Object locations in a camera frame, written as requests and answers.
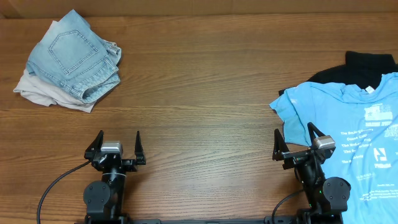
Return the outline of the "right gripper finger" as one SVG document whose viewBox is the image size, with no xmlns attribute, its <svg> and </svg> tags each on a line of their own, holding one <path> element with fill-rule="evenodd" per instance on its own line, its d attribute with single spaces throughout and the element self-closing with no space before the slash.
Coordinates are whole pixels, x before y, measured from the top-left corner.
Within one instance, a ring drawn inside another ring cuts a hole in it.
<svg viewBox="0 0 398 224">
<path fill-rule="evenodd" d="M 284 160 L 290 153 L 287 144 L 285 143 L 282 134 L 278 129 L 274 130 L 274 149 L 272 159 L 274 161 Z"/>
<path fill-rule="evenodd" d="M 324 134 L 312 123 L 307 124 L 308 132 L 310 135 L 310 140 L 313 146 L 323 146 L 324 145 Z"/>
</svg>

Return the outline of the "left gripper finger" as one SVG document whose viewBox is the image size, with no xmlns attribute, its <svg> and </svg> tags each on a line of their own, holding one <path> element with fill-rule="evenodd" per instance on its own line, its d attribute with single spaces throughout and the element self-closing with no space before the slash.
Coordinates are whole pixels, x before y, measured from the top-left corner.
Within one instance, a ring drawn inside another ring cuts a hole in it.
<svg viewBox="0 0 398 224">
<path fill-rule="evenodd" d="M 92 161 L 97 152 L 101 151 L 103 144 L 104 132 L 100 130 L 94 141 L 85 150 L 84 158 Z"/>
<path fill-rule="evenodd" d="M 144 149 L 143 149 L 143 146 L 141 143 L 141 136 L 140 136 L 139 131 L 137 131 L 137 133 L 136 133 L 134 153 L 136 156 L 136 164 L 137 165 L 146 165 L 146 157 L 145 157 Z"/>
</svg>

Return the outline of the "light blue printed t-shirt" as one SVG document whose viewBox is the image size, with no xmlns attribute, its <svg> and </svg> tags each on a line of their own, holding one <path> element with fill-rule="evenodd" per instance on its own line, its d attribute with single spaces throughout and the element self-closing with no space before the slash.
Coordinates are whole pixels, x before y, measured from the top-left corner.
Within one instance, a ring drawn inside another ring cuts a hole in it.
<svg viewBox="0 0 398 224">
<path fill-rule="evenodd" d="M 397 73 L 375 89 L 305 82 L 270 107 L 284 123 L 287 143 L 310 146 L 308 123 L 336 142 L 322 165 L 326 177 L 351 184 L 344 223 L 397 223 Z"/>
</svg>

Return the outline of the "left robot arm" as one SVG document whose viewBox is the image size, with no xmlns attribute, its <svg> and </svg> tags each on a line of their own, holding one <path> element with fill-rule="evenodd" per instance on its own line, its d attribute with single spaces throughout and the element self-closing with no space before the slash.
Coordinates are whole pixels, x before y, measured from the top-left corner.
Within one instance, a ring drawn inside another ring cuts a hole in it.
<svg viewBox="0 0 398 224">
<path fill-rule="evenodd" d="M 134 159 L 123 158 L 121 142 L 104 142 L 103 137 L 104 132 L 100 131 L 84 154 L 84 158 L 102 173 L 101 180 L 88 184 L 83 192 L 85 223 L 132 223 L 122 207 L 126 174 L 146 164 L 140 133 L 136 133 Z"/>
</svg>

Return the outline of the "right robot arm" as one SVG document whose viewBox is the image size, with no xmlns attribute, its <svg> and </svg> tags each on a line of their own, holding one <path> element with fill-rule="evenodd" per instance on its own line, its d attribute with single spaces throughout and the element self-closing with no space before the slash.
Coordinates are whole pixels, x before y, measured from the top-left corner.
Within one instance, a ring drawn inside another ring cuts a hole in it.
<svg viewBox="0 0 398 224">
<path fill-rule="evenodd" d="M 271 223 L 279 223 L 277 209 L 300 193 L 306 195 L 310 208 L 297 210 L 296 215 L 284 217 L 284 223 L 342 223 L 342 213 L 348 209 L 351 185 L 340 177 L 326 178 L 321 165 L 329 159 L 336 147 L 329 135 L 323 134 L 313 123 L 307 124 L 312 145 L 304 151 L 291 152 L 278 129 L 274 130 L 272 159 L 282 161 L 283 169 L 293 169 L 302 189 L 286 196 L 273 209 Z"/>
</svg>

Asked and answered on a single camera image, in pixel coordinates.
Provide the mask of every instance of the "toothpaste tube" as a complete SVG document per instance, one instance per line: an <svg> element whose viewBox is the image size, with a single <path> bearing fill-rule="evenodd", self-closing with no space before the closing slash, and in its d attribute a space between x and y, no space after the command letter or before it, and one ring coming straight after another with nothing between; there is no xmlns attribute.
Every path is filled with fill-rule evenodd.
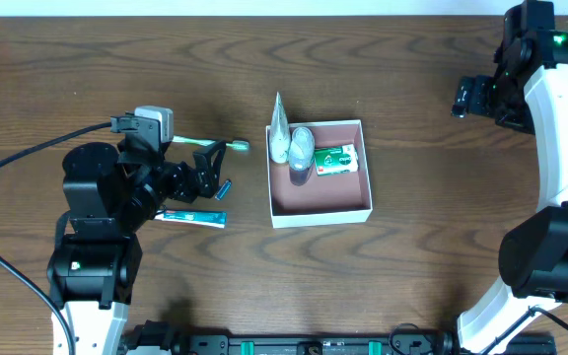
<svg viewBox="0 0 568 355"><path fill-rule="evenodd" d="M160 211L160 213L155 216L155 219L158 221L181 222L199 226L225 228L227 213L165 210L163 212Z"/></svg>
<svg viewBox="0 0 568 355"><path fill-rule="evenodd" d="M316 149L315 167L320 177L357 172L359 161L354 144Z"/></svg>

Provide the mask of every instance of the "wood grain surface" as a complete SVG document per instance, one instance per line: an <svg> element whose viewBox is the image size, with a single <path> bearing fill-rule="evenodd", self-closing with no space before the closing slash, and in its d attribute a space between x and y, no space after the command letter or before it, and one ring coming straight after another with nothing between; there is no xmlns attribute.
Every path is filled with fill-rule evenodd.
<svg viewBox="0 0 568 355"><path fill-rule="evenodd" d="M568 30L568 18L557 21ZM507 231L534 212L534 138L450 117L458 79L491 74L501 17L0 19L0 159L141 105L176 133L243 137L229 152L222 231L158 222L128 327L145 320L246 333L379 333L448 325L498 275ZM374 212L360 225L273 230L264 126L275 93L290 120L363 121ZM107 130L0 171L0 252L47 288L67 209L60 164ZM191 162L191 147L168 158ZM170 202L169 206L181 207ZM556 312L568 321L568 306ZM48 309L0 267L0 354L51 353ZM541 320L562 354L568 333Z"/></svg>

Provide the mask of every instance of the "green tape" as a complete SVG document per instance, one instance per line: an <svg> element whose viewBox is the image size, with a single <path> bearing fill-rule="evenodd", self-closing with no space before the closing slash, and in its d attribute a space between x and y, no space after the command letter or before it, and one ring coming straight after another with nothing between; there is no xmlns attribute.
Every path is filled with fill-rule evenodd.
<svg viewBox="0 0 568 355"><path fill-rule="evenodd" d="M370 341L370 355L382 355L383 344L378 341Z"/></svg>
<svg viewBox="0 0 568 355"><path fill-rule="evenodd" d="M253 355L252 341L243 341L241 343L241 355Z"/></svg>

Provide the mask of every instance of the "soap bar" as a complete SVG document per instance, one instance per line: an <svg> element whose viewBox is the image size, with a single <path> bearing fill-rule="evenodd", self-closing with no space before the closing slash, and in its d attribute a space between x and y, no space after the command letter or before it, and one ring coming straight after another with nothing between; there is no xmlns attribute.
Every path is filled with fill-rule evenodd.
<svg viewBox="0 0 568 355"><path fill-rule="evenodd" d="M359 161L354 144L316 149L315 166L320 177L357 172Z"/></svg>

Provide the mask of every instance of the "open cardboard box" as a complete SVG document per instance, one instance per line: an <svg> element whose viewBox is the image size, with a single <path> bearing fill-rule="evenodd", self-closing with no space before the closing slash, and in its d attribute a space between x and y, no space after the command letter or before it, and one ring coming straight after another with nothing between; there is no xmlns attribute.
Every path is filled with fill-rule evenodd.
<svg viewBox="0 0 568 355"><path fill-rule="evenodd" d="M266 153L268 187L273 228L319 226L367 221L372 213L372 189L367 170L365 143L361 120L290 124L291 133L297 127L308 127L315 136L316 148L354 144L359 159L356 173L318 177L315 165L308 181L294 185L288 164L273 163ZM270 126L266 126L266 146L269 146Z"/></svg>

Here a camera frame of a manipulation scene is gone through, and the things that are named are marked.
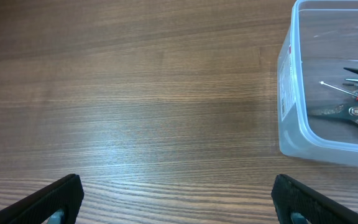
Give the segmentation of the clear plastic container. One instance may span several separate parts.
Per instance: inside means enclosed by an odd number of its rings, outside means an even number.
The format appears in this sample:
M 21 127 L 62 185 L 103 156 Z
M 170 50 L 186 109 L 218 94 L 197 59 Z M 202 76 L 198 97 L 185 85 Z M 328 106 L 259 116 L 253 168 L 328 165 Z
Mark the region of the clear plastic container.
M 284 155 L 358 166 L 358 126 L 307 109 L 355 102 L 327 84 L 358 94 L 358 1 L 297 1 L 277 62 L 279 146 Z

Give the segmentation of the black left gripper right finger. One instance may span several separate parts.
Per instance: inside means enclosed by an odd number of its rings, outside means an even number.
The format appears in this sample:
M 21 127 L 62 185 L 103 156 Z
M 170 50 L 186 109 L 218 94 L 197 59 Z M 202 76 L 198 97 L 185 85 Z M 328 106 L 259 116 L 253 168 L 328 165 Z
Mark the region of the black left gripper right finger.
M 285 174 L 276 176 L 271 196 L 280 224 L 358 224 L 358 213 Z

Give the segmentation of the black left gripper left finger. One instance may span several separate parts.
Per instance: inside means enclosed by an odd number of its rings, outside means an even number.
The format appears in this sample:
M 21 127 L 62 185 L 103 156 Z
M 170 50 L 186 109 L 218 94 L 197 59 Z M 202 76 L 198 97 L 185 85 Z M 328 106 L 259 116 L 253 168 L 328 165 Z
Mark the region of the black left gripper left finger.
M 75 223 L 84 195 L 80 176 L 69 174 L 0 210 L 0 223 Z

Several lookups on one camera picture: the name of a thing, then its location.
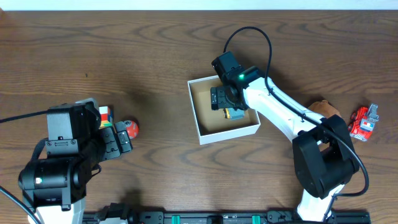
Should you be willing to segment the red and white ball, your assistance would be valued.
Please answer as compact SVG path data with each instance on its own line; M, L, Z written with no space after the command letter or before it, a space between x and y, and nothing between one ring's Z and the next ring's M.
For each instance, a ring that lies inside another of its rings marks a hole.
M139 134L139 126L135 121L126 120L124 121L124 125L126 127L127 134L130 139L134 139Z

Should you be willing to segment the brown plush toy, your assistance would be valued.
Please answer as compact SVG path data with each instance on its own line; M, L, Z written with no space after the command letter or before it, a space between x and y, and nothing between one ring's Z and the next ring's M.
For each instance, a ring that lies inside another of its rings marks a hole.
M312 103L309 107L309 110L321 114L326 118L330 118L334 115L341 117L340 112L333 107L327 100L316 101Z

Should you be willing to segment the red toy fire truck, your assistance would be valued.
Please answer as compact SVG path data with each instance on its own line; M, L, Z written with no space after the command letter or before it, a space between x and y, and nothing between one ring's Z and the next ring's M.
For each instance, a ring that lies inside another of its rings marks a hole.
M377 109L378 105L371 103L369 107L362 106L351 115L348 131L352 138L363 142L370 138L376 123L379 121Z

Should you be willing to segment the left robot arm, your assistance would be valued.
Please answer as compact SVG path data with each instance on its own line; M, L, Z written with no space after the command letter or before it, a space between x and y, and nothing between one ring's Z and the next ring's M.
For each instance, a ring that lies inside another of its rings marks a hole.
M19 174L23 202L41 223L82 223L93 171L132 151L125 121L105 128L100 124L93 100L47 110L49 135Z

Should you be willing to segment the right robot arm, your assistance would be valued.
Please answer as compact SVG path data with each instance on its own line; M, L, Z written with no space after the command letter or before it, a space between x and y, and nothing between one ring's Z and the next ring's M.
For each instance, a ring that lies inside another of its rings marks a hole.
M213 110L253 109L265 116L292 143L295 174L303 187L297 213L301 220L322 222L342 197L343 187L364 166L355 153L345 122L297 103L257 67L216 66L222 85L211 88Z

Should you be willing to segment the yellow and grey toy truck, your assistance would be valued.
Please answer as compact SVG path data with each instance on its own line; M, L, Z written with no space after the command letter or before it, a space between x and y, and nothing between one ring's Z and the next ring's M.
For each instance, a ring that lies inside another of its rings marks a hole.
M234 109L234 108L224 108L223 109L223 116L226 119L230 119L230 120L243 119L244 115L245 115L245 113L243 110Z

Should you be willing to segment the multicolour puzzle cube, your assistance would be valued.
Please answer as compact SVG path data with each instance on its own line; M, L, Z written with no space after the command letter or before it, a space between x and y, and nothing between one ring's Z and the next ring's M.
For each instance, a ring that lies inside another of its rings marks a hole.
M101 128L113 125L113 111L110 107L100 106L99 113L101 115L101 124L100 124Z

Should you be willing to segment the white cardboard box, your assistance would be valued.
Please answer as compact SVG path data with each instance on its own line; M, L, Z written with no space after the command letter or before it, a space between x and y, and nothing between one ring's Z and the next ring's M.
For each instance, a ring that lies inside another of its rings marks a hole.
M257 111L248 109L241 119L225 118L222 110L212 110L210 88L221 86L218 76L187 82L193 117L201 145L255 134L261 122Z

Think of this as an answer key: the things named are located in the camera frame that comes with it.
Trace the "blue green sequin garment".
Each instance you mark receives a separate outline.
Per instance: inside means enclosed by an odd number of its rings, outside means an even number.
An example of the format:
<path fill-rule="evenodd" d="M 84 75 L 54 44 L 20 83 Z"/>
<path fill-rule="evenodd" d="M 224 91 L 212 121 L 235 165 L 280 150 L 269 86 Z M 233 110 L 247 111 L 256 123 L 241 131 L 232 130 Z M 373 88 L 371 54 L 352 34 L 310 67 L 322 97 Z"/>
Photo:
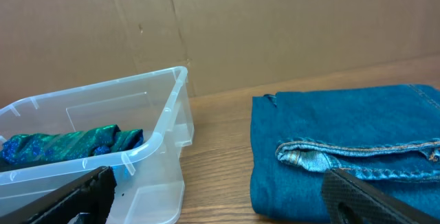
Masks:
<path fill-rule="evenodd" d="M 55 179 L 87 173 L 102 166 L 115 169 L 133 163 L 144 145 L 144 131 L 122 131 L 115 125 L 65 134 L 18 134 L 2 144 L 1 185 Z"/>

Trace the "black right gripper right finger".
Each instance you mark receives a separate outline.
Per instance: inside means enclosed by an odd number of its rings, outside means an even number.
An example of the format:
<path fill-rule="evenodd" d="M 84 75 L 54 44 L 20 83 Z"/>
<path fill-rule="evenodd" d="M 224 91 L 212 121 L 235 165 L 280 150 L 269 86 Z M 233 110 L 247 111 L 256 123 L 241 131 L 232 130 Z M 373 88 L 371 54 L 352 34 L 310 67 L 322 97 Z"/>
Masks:
<path fill-rule="evenodd" d="M 326 171 L 321 196 L 332 223 L 439 224 L 439 219 L 341 169 Z"/>

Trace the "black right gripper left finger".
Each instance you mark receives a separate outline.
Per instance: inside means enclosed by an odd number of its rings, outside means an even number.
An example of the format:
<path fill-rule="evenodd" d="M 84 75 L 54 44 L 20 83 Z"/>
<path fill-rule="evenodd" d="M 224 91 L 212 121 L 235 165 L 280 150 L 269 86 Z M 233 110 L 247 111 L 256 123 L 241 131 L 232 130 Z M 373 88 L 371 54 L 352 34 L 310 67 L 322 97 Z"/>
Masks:
<path fill-rule="evenodd" d="M 117 186 L 113 169 L 101 166 L 1 217 L 8 224 L 107 222 Z"/>

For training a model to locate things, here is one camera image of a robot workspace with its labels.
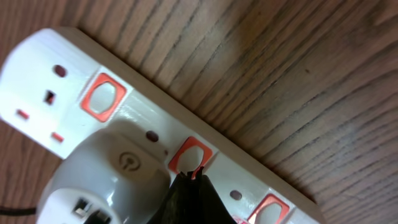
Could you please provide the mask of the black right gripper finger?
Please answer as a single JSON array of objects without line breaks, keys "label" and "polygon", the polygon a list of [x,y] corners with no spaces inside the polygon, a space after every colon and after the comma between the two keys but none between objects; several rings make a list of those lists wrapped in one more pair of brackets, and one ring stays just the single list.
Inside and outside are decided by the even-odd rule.
[{"label": "black right gripper finger", "polygon": [[179,173],[148,224],[236,224],[203,169]]}]

TASK DESCRIPTION —
Write back the stretch of lines above that begins with the line holding "Give the segmentation of the black left gripper right" and ends with the line holding "Should you be willing to segment the brown", both included, exactly as written. Pictures stay out.

WRITTEN SOLUTION —
Give the segmentation of the black left gripper right finger. One instance may span several separate parts.
Per instance: inside means enclosed by an odd number of its rings, outside means an even number.
The format appears in this sample:
M 21 127 L 62 185 L 103 156 Z
M 170 50 L 186 109 L 218 94 L 197 59 Z M 202 76 L 198 97 L 185 85 Z M 328 106 L 259 116 L 253 168 L 328 165 Z
Mark the region of the black left gripper right finger.
M 285 174 L 276 176 L 271 196 L 280 224 L 358 224 L 358 213 Z

Give the segmentation of the black left gripper left finger. One instance may span several separate parts.
Per instance: inside means enclosed by an odd number of its rings, outside means an even number.
The format appears in this sample:
M 21 127 L 62 185 L 103 156 Z
M 170 50 L 186 109 L 218 94 L 197 59 Z M 202 76 L 198 97 L 185 85 Z M 328 106 L 259 116 L 253 168 L 328 165 Z
Mark the region of the black left gripper left finger.
M 75 223 L 84 195 L 80 176 L 69 174 L 0 210 L 0 223 Z

Several lookups on one camera picture: the name of a thing, then its location.
Should you be willing to segment the red and white ball, your assistance would be valued.
Please answer as compact SVG path data with each instance on its own line; M, L, Z written with no space after the command letter or before it, a space between x and y, and nothing between one ring's Z and the next ring's M.
For each instance, a ring that lies inside another of its rings marks a hole.
M139 134L139 126L135 121L126 120L124 121L124 125L126 127L127 134L130 139L134 139Z

Should you be willing to segment the brown plush toy, your assistance would be valued.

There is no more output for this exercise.